P2 vs modern process limits

cgracey · 2016-05-05 05:12

The streamer does what you command it to without any pauses.

jmg · 2016-05-05 05:18

cgracey wrote: »

The streamer does what you command it to without any pauses.

Hmm, that could make writing reliable streamer code to/from any OS related host, tricky.

On the FTDI parts that have FIFOs, and on High speed Serial modes, it seems handshakes are needed rarely, I suspect when the OS gets tangled elsewhere.
That means things will appear to work, until in some rare combination, data is lost. The handshake lines cover those cases.

If the Clock is via a separate PinCell, maybe that just needs a Clock-Enable type option, and the Streamer attaches to what is now a gated clock.
(This ignores for now, the SysCLK/1 streaming which needs a CLK (mentioned above) + handshake too...)

evanh · 2016-05-05 05:44

cgracey wrote: »

We need to have an event, for sure. Maybe two events are needed. Maybe four? What should they be? We are not actually limited to 16 events. We could add one bit and go up to 32.

For the LUTs, a LUTRAM-end-write matching the existing LUTRAM-end-read, and same again for events coming from neighbouring LUT. So, that's three more event sources.

I note all this detection circuitry will need moved over to the second port for local LUT but to detect the same on the neighbour's LUT will need detection on the neighbour's first port.

cgracey · 2016-05-05 05:55

jmg wrote: »

cgracey wrote: »

The streamer does what you command it to without any pauses.

Hmm, that could make writing reliable streamer code to/from any OS related host, tricky.

On the FTDI parts that have FIFOs, and on High speed Serial modes, it seems handshakes are needed rarely, I suspect when the OS gets tangled elsewhere.
That means things will appear to work, until in some rare combination, data is lost.
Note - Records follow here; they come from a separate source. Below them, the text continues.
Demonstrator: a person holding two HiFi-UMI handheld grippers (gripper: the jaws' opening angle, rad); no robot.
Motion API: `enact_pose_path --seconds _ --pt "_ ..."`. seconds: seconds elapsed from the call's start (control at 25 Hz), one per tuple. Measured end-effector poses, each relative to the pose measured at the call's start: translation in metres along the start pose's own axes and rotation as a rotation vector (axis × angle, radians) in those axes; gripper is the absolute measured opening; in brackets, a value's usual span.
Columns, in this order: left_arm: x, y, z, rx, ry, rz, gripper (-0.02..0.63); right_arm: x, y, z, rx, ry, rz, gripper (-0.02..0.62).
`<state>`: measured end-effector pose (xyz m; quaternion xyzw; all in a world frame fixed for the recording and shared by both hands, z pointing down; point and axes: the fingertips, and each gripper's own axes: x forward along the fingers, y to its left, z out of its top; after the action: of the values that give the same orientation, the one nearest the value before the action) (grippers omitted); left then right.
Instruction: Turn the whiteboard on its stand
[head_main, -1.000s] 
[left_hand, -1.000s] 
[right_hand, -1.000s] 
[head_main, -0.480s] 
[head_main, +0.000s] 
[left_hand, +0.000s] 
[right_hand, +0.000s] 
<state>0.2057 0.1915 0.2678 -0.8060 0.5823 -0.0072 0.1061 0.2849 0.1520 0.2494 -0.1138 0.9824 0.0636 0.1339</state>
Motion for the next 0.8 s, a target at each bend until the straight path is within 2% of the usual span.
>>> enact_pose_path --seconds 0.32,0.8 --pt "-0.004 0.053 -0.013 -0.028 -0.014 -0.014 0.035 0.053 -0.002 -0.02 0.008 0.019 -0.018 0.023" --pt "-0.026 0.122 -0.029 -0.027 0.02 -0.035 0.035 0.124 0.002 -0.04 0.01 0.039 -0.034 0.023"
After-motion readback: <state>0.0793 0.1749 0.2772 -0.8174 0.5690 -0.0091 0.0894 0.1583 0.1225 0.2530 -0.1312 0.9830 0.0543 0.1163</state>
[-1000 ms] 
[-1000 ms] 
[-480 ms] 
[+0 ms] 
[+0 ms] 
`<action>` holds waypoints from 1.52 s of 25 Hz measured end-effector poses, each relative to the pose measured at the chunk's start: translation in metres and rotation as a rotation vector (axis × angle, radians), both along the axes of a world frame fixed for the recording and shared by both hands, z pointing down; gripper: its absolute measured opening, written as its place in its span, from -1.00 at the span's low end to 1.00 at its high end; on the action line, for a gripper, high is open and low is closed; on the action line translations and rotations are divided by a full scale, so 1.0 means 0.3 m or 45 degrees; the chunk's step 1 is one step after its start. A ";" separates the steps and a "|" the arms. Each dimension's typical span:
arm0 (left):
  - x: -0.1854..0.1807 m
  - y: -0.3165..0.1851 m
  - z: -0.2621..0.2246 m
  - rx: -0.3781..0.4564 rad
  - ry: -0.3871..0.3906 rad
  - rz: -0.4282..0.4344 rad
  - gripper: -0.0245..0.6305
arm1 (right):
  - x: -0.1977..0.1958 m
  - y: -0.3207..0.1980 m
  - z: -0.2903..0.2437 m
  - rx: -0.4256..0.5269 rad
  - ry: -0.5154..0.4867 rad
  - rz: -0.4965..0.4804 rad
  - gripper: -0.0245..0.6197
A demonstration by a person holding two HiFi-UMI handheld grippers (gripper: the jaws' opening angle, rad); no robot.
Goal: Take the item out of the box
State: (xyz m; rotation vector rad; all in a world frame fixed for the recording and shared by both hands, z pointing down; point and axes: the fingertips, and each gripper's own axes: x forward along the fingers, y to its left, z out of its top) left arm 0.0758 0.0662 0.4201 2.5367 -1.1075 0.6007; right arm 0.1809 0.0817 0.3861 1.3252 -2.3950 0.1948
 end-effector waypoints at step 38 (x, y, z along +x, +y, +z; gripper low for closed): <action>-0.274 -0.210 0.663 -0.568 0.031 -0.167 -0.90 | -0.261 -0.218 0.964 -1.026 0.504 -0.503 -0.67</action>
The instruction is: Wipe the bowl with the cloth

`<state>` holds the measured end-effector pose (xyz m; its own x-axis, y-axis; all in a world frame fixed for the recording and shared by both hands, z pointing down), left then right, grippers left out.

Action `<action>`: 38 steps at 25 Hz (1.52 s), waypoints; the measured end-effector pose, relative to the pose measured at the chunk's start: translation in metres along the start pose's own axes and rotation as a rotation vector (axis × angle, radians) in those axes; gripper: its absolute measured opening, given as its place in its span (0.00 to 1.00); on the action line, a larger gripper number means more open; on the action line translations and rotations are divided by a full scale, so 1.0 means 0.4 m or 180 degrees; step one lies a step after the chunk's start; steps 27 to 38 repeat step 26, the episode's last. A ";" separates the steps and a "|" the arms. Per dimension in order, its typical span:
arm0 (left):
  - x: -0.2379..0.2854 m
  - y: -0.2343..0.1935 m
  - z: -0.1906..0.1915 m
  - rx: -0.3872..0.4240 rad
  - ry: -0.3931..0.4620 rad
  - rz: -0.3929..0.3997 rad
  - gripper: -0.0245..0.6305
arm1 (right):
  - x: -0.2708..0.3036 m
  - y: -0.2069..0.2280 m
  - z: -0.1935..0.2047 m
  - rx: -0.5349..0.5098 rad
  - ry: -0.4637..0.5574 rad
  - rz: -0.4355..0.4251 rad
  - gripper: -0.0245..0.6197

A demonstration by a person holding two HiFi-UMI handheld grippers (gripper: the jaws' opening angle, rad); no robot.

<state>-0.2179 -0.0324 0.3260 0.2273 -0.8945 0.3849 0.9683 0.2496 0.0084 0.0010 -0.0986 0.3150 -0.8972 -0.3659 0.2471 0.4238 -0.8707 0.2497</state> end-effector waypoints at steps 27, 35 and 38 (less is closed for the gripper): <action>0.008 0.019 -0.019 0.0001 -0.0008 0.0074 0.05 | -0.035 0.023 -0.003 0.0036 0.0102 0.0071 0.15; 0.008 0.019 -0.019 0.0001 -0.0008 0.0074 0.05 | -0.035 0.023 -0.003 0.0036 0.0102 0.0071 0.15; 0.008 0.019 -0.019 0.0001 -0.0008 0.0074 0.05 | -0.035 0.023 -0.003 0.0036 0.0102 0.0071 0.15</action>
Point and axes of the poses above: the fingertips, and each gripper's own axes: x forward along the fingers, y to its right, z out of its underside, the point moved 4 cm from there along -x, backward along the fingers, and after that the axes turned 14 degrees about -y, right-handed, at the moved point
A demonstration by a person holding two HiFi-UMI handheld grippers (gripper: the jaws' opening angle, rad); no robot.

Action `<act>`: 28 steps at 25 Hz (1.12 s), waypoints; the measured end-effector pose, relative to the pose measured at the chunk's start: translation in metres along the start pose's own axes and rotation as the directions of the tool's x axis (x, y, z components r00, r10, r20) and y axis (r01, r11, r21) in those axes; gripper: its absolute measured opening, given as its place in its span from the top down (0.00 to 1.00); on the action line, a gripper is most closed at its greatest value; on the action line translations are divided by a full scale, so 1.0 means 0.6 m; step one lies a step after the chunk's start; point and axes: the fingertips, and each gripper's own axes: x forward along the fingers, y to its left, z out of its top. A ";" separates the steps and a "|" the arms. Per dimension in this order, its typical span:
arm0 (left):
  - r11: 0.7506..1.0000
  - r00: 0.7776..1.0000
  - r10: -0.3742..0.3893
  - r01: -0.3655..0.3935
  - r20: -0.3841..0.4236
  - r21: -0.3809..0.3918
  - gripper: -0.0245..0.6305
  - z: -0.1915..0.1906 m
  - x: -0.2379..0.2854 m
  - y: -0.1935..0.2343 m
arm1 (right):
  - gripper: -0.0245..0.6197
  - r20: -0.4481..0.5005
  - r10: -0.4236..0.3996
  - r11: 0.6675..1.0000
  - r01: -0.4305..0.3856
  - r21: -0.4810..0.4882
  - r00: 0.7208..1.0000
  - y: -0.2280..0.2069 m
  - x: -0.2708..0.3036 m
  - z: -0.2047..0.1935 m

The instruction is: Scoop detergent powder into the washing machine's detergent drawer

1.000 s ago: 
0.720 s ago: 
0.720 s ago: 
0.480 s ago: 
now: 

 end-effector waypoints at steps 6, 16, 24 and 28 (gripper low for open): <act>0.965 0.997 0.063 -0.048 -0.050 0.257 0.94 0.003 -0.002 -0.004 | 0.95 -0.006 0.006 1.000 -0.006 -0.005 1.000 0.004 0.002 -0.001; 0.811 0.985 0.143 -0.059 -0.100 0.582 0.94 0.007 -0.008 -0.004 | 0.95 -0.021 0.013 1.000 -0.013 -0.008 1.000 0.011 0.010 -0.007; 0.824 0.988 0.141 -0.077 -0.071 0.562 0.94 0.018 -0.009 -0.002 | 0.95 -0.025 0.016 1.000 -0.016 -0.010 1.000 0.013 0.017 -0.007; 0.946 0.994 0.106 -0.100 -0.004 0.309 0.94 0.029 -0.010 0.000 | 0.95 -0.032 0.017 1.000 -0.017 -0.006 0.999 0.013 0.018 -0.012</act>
The handshake lines cover those cases.

If the Clock is via a separate PinCell, maybe that just needs a Clock-Enable type option, and the Streamer attaches to what is now a gated clock.
(This ignores for now, the SysCLK/1 streaming which needs a CLK (mentioned above) + handshake too...)

The streamer would have to be given some sensitivity to an input pin. Mainly, what the streamer is used for is interfacing to continuous real-time I/O. It could be in spurts now, but under software control, where you give it a command for so many cycles of operation and it does it. If the OS-based receiver could say "stop", but then receive up to 16 more samples before filling up, you could issue streamer commands that output groups of 16 samples, checking for the "stop" signal between commands. That would take a small-enough time that operation would be continuous until the "stop" signal.

cgracey · 2016-05-05 05:59

evanh wrote: »

cgracey wrote: »

We need to have an event, for sure. Maybe two events are needed. Maybe four? What should they be? We are not actually limited to 16 events. We could add one bit and go up to 32.

For the LUTs, a LUTRAM-end-write matching the existing LUTRAM-end-read, and same again for events coming from neighbouring LUT. So, that's three more event sources.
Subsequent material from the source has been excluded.